What is being asked.
A faithful, word-for-word transcription of all the data is what is needed.

Dataset excerpt.
##########

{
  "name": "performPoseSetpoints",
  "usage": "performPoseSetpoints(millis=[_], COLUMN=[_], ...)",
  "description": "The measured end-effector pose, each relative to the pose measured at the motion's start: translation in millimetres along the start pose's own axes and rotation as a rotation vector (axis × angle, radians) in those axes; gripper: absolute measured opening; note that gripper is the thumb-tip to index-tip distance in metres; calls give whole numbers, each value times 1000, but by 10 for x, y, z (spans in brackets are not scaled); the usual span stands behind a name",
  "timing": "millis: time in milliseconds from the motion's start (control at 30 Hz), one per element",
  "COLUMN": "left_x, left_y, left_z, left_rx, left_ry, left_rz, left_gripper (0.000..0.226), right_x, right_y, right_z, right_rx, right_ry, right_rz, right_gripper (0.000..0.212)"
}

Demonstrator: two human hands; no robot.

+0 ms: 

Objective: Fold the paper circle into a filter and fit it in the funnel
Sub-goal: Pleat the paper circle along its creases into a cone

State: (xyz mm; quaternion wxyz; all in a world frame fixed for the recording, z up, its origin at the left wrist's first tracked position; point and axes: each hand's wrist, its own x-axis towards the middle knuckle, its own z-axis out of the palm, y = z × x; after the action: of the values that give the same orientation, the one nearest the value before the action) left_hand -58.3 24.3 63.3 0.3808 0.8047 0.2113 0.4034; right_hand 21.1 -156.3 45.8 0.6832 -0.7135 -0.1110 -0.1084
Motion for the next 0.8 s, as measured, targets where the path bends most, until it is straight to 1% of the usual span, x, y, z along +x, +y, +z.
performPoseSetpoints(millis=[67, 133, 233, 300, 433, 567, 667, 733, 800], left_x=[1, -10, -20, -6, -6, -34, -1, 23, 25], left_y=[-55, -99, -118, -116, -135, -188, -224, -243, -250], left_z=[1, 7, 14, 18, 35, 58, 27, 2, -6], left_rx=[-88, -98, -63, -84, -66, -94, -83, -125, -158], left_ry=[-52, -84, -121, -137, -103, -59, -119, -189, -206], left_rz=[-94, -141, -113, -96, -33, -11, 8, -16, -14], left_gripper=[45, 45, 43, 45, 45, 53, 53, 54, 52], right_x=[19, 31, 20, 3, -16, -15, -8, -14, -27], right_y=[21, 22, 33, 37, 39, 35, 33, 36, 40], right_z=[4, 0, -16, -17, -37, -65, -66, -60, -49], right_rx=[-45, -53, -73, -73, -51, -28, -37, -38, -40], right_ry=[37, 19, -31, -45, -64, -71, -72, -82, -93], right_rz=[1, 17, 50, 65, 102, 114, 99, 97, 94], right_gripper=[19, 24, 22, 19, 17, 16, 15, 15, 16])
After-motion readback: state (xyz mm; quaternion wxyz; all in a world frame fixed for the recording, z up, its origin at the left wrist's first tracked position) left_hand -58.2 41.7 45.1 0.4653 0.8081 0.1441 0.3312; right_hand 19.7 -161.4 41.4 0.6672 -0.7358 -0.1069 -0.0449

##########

Written response.
{
  "name": "performPoseSetpoints",
  "usage": "performPoseSetpoints(millis=[_], COLUMN=[_], ...)",
  "description": "The measured end-effector pose, each relative to the pose measured at the motion's start: translation in millimetres along the start pose's own axes and rotation as a rotation vector (axis × angle, radians) in those axes; gripper: absolute measured opening; note that gripper is the thumb-tip to index-tip distance in metres; calls give whole numbers, each value times 1000, but by 10 for x, y, z (spans in brackets are not scaled); the usual span stands behind a name",
  "timing": "millis: time in milliseconds from the motion's start (control at 30 Hz), one per element",
  "COLUMN": "left_x, left_y, left_z, left_rx, left_ry, left_rz, left_gripper (0.000..0.226), right_x, right_y, right_z, right_rx, right_ry, right_rz, right_gripper (0.000..0.212)"
}

Demonstrator: two human hands; no robot.

+0 ms: 

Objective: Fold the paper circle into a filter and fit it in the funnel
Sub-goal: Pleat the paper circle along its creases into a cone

State: (xyz mm; quaternion wxyz; all in a world frame fixed for the recording, z up, its origin at the left wrist's first tracked position; point and axes: each hand's wrist, its own x-axis towards the middle knuckle, its own z-axis out of the palm, y = z × x; after the action: of the values that give the same orientation, the one nearest the value before the action) left_hand -58.3 24.3 63.3 0.3808 0.8047 0.2113 0.4034; right_hand 21.1 -156.3 45.8 0.6832 -0.7135 -0.1110 -0.1084
Motion for the next 0.8 s, as measured, targets where the path bends most, until it is straight to 1% of the usual span, x, y, z along +x, +y, +z.
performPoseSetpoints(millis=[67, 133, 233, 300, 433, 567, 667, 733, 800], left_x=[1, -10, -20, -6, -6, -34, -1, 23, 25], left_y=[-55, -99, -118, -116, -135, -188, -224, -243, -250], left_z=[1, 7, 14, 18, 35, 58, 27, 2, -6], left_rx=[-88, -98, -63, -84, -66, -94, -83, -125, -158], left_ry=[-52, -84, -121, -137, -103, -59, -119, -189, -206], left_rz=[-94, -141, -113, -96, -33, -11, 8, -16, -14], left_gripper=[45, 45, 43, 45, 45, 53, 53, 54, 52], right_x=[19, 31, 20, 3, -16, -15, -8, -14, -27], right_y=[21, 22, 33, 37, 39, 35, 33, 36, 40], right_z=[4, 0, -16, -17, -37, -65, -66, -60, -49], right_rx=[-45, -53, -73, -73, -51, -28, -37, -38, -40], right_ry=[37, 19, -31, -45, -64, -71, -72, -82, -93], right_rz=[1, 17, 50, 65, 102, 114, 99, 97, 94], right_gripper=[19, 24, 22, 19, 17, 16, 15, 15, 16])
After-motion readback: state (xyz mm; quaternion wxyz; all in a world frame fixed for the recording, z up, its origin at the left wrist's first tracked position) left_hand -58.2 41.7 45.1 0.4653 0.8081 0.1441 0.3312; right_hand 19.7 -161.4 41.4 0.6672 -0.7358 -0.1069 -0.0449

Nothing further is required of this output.